%%

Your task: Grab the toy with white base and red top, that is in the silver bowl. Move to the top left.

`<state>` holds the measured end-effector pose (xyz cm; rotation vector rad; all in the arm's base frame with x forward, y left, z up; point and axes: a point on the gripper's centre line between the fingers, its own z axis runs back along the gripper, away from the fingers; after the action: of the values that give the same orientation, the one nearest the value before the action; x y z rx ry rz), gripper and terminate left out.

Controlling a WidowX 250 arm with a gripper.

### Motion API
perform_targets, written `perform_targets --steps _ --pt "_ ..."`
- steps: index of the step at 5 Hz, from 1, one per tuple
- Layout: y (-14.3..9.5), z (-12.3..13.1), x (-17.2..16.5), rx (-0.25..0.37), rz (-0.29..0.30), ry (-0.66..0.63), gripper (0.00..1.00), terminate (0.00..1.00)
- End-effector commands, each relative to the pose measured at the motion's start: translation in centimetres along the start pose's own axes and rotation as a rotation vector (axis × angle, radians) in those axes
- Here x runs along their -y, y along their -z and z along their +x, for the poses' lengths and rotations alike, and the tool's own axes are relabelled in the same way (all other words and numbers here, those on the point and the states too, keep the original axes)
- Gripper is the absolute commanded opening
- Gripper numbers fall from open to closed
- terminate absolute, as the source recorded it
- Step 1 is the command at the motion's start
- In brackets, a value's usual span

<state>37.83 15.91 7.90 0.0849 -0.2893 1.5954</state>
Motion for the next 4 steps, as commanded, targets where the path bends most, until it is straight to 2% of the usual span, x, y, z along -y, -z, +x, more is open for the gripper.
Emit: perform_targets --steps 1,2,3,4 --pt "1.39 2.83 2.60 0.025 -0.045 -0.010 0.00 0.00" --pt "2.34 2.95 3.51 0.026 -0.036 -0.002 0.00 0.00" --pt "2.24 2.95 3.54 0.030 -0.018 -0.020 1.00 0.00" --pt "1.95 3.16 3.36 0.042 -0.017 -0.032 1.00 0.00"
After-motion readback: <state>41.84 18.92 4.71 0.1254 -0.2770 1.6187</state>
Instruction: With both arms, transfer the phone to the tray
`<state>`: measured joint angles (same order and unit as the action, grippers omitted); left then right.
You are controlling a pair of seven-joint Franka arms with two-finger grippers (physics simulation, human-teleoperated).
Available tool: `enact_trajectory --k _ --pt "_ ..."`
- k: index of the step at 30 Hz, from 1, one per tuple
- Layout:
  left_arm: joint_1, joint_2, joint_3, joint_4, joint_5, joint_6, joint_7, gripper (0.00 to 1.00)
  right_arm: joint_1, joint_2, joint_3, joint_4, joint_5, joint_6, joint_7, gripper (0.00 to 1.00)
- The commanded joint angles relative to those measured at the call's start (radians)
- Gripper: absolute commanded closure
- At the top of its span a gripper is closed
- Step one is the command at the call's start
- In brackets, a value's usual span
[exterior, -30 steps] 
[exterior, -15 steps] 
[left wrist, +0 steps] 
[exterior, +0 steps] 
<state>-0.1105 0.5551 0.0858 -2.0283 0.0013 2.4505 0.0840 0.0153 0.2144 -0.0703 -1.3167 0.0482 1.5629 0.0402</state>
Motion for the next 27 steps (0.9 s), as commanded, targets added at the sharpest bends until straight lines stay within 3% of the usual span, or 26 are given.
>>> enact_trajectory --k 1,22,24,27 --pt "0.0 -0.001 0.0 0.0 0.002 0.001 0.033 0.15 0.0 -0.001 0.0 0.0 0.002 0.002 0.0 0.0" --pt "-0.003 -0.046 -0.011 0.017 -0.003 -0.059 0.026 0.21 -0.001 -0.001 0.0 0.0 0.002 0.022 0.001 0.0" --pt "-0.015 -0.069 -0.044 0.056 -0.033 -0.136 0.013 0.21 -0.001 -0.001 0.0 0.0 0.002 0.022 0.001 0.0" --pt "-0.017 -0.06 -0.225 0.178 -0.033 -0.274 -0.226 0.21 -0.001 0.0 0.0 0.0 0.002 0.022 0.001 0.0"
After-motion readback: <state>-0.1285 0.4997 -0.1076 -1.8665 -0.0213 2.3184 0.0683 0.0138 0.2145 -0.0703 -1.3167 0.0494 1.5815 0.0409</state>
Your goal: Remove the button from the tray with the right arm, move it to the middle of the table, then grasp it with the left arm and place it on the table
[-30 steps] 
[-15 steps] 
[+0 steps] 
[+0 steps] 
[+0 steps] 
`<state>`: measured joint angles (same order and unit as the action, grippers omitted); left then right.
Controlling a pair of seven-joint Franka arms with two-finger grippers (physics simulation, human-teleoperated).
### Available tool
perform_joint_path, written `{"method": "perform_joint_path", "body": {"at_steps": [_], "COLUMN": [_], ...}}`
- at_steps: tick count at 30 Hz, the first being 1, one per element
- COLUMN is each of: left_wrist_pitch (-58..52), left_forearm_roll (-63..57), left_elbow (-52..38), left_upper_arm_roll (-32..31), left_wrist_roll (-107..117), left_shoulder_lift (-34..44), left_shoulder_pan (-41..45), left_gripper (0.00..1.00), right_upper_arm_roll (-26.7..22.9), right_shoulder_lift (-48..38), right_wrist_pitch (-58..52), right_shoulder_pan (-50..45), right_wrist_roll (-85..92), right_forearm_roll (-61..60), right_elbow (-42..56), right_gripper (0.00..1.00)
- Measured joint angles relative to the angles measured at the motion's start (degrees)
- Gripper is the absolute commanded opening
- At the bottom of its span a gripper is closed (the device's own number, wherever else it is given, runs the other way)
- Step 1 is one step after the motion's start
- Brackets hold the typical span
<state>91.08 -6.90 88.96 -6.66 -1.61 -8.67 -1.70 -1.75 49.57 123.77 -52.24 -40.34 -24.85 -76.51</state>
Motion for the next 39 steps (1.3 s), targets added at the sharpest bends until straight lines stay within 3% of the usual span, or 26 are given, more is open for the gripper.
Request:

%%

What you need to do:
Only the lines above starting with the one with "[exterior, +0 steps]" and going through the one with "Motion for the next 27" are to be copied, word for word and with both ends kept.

Result below:
[exterior, +0 steps] 
<state>-0.1105 0.5551 0.0858 -2.0283 0.0013 2.4505 0.0840 0.0153 0.2144 -0.0703 -1.3167 0.0482 1.5629 0.0402</state>
Motion for the next 27 steps (0.9 s), as commanded, targets added at the sharpest bends until straight lines stay within 3% of the usual span, or 26 are given.

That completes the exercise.